A logomarca agora adoptada afirma-se como uma identidade visual que honra a herança simbólica do Tribunal de Contas de Angola e a projecta, com clareza, sobriedade e responsabilidade, para o futuro.
Concebida com base em Termos de Referência previamente definidos e aprovados, a nova logomarca inspira-se no medalhão oficial usado pelos Juízes do Tribunal de Contas de Angola em actos protocolares solenes, preservando com rigor os elementos simbólicos da tradição institucional e reinterpretando-os à luz de uma linguagem gráfica moderna, equilibrada e intemporal.
Entre os elementos estruturantes da marca destacam-se a balança da justiça, enquanto expressão de imparcialidade, equidade e rigor; o ábaco, símbolo da exactidão técnica e da disciplina financeira; o formato circular, evocativo de unidade, continuidade e coesão institucional; e as doze estrelas, que assinalam o dia 12 de Abril e traduzem os valores que orientam a actuação da Corte, designadamente a independência, a imparcialidade, a integridade, a transparência, o rigor técnico, a eficiência, a responsabilidade, a legalidade, a equidade, a inovação, a cooperação e o serviço público.
Na base da logomarca figura o ano 1996, correspondente à data da criação legal do Tribunal de Contas de Angola, nos termos da Lei n.º 5/96, de 12 de Abril. Esta opção resulta de uma reflexão aprofundada em sede plenária e traduz uma afirmação clara de rigor histórico e fidelidade à verdade jurídica, distinguindo a criação legal da instituição da sua posterior entrada em funcionamento.
Manual de Identidade Visual e governação da marca
Paralelamente à aprovação da logomarca, foi concluído o Manual de Identidade Visual do Tribunal de Contas de Angola, documento normativo que estabelece, com clareza e autoridade, as regras de utilização da marca, a paleta cromática institucional, a tipografia oficial, as versões da logomarca e as respectivas aplicações em suportes físicos e digitais.
O Manual confere unidade, previsibilidade e autoridade à comunicação visual do Tribunal, assegurando que todos os documentos, publicações e materiais institucionais reflictam, de forma coerente e digna, a natureza jurisdicional e o prestígio da Corte.
A governação da identidade visual passa a ser assegurada pelo Gabinete de Comunicação Institucional e Imprensa, ao qual compete coordenar a implementação faseada da nova logomarca, prestar apoio técnico às unidades orgânicas e zelar pelo rigoroso cumprimento das normas definidas.
Implementação faseada e transição responsável
A implementação da nova logomarca será realizada de forma progressiva, ordenada e responsável, privilegiando-se, numa primeira fase, os documentos oficiais, as assinaturas institucionais, os relatórios e os suportes digitais, seguindo-se, em momento oportuno, os materiais protocolares, as publicações impressas e a sinalética institucional.
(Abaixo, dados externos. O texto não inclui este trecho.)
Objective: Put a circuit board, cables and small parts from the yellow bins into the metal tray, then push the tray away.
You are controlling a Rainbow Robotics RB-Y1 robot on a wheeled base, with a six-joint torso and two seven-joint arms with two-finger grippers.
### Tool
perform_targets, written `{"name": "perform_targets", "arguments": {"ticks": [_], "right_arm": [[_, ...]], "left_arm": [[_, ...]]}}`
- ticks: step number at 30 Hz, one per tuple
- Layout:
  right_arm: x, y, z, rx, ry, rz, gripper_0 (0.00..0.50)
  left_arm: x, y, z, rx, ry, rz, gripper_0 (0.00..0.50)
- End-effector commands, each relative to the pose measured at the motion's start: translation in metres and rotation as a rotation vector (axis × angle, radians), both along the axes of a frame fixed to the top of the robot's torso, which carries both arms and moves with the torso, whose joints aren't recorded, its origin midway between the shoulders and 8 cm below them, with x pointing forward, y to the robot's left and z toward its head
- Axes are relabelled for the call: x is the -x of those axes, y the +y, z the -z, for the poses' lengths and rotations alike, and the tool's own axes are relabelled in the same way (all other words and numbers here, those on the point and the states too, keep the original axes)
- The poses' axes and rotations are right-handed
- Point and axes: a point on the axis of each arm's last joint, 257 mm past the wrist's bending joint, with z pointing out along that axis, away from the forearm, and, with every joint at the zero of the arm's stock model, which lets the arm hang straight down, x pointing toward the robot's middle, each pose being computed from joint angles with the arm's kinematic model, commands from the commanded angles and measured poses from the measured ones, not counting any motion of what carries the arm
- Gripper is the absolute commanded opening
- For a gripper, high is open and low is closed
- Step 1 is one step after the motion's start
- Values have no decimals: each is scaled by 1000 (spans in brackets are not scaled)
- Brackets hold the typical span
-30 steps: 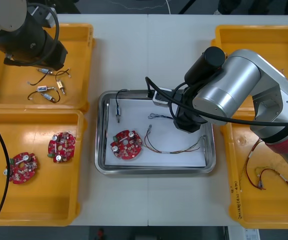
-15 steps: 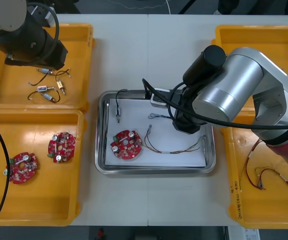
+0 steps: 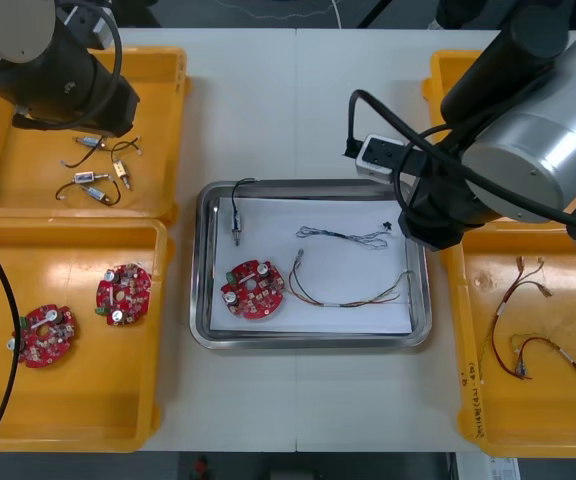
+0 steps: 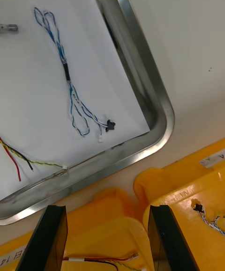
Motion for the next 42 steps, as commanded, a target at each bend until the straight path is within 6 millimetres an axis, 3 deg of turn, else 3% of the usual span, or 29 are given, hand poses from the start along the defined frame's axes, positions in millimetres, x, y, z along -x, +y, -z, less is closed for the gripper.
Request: {"name": "perform_targets", "arguments": {"ticks": [1, 10, 21, 26, 35, 42], "right_arm": [[-2, -26, -24, -113, -53, 114, 500], [6, -83, -32, -220, -93, 312, 500], [31, -120, -23, -343, -105, 537, 500], [46, -137, -9, -385, -82, 638, 500], [72, -169, 14, -406, -36, 754, 500], [87, -191, 21, -433, -17, 822, 500]], "left_arm": [[6, -34, -4, 100, -23, -81, 1], [11, -85, -4, 138, -37, -87, 0], [15, -142, 14, 170, -59, -93, 0], [22, -164, 27, 192, -41, -90, 0], [25, -191, 50, 208, -47, -101, 0], [20, -195, 72, 199, -22, -113, 1]]}}
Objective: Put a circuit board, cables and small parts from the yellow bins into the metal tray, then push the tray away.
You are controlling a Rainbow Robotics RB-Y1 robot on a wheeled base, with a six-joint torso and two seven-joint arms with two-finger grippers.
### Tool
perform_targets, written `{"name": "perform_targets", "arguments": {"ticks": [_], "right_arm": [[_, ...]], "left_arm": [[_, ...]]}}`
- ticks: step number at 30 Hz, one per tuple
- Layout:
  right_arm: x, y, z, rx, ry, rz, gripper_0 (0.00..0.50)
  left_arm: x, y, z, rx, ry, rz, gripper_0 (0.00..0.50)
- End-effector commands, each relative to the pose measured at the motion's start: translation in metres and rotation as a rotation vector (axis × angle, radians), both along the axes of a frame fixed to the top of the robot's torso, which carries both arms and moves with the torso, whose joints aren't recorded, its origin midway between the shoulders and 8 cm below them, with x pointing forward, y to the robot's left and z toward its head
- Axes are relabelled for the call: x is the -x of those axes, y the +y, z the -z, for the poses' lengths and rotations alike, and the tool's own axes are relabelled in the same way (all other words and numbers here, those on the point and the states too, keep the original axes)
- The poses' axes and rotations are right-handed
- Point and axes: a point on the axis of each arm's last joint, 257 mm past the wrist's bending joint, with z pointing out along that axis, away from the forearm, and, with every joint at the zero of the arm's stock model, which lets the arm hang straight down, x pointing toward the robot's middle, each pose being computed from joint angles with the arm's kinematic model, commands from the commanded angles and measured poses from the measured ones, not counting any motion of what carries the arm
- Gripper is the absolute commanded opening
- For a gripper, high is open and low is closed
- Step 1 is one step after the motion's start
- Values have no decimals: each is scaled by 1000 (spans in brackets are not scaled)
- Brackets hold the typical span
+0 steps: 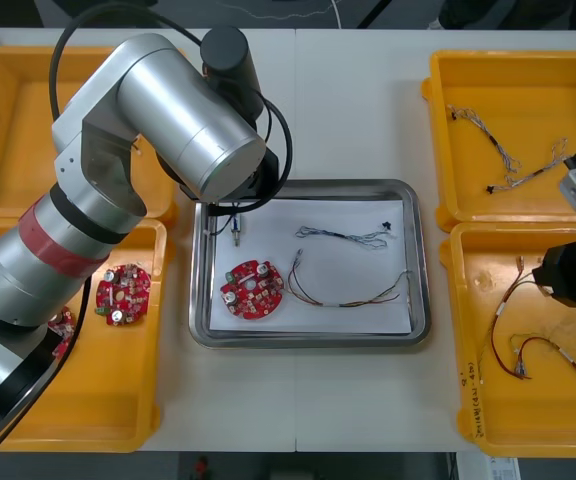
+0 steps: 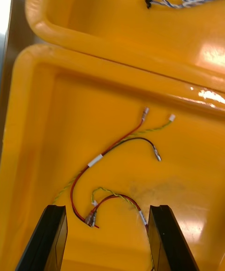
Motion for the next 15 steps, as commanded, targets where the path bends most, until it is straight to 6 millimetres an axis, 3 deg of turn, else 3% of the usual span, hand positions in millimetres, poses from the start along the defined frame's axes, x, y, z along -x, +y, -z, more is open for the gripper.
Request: {"name": "perform_targets", "arguments": {"ticks": [1, 8, 15], "right_arm": [[9, -30, -10, 17, -22, 85, 500], [8, -46, -5, 7, -4, 142, 500], [3, -55, 1, -18, 22, 172, 500]], "left_arm": [[-9, -29, -11, 45, -40, -4, 0], [-18, -36, 10, 50, -37, -9, 0], [-13, -39, 28, 44, -18, -7, 0]]}}
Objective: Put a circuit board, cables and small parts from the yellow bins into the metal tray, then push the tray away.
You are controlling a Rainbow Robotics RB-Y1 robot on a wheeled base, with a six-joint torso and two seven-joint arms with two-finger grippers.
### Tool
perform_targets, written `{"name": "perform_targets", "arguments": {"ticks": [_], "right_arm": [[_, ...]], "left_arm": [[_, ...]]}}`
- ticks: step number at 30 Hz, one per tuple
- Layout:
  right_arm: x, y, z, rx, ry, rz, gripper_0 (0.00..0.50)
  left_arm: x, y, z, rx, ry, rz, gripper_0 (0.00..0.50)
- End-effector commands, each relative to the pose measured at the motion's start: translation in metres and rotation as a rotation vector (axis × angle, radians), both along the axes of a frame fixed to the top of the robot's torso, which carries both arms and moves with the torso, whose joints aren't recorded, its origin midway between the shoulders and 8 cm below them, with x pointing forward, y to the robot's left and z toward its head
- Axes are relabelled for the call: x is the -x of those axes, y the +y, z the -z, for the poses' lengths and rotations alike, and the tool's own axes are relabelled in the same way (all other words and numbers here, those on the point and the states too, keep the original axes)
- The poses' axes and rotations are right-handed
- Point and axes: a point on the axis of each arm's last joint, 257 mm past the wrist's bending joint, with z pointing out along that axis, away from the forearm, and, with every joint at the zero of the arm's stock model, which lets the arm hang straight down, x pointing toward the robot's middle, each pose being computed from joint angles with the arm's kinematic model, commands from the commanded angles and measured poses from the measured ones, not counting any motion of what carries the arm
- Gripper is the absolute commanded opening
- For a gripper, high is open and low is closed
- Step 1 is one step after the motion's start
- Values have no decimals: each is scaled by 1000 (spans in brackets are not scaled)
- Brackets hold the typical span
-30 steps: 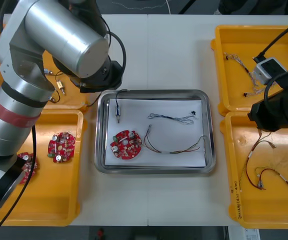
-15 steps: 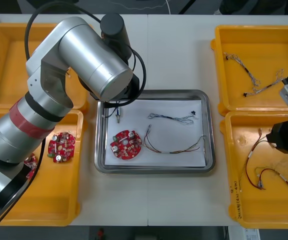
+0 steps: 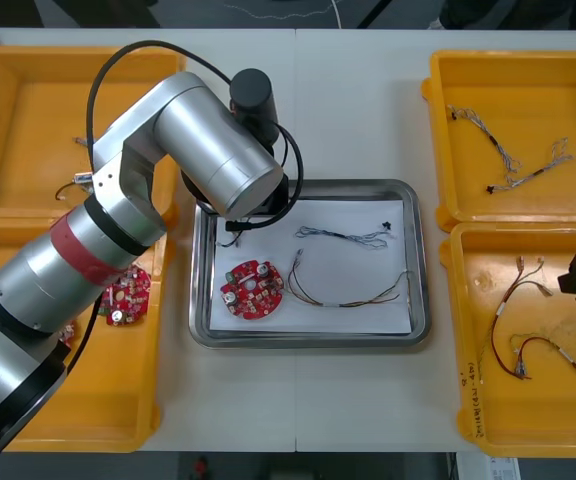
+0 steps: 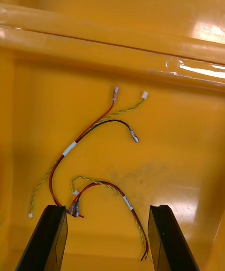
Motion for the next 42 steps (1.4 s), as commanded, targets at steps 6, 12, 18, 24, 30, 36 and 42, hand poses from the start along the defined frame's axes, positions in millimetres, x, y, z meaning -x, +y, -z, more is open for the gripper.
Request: {"name": "perform_targets", "arguments": {"ticks": [6, 12, 18, 24, 30, 36, 42], "right_arm": [[-12, -27, -6, -27, 11, 94, 500], [-18, -30, -4, -44, 21, 113, 500], [-22, -32, -3, -62, 31, 130, 500], [-24, -32, -3, -76, 31, 147, 500], [-25, -31, -4, -91, 29, 164, 500], [-25, -31, -4, -99, 27, 174, 500], [-25, -31, -5, -102, 27, 175, 500]], "left_arm": [[2, -27, 6, 55, -48, -12, 2], [5, -28, 10, 49, -43, -11, 1], [10, -25, 21, 48, -26, -21, 1], [12, -20, 29, 35, -25, -28, 1], [12, -21, 31, 34, -27, -33, 1], [9, -23, 27, 48, -43, -38, 489], [7, -26, 24, 67, -58, -44, 500]]}}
Esta abordagem faseada assegura coerência institucional, racionalidade na utilização de recursos públicos e uma transição visual segura, respeitadora do património documental existente.
Uma marca ao serviço da missão institucional
Com a adopção da nova logomarca e a entrada em vigor do Manual de Identidade Visual, o Tribunal de Contas de Angola reafirma o seu compromisso com a legalidade, a transparência e a boa gestão financeira, projectando uma imagem institucional forte, digna da sua história e preparada para responder, com autoridade e responsabilidade, aos desafios contemporâneos da fiscalização das finanças públicas.
Mais do que uma alteração gráfica, a nova identidade visual constitui uma afirmação de maturidade institucional e de respeito profundo pela memória, pelos valores e pela missão constitucional da Corte.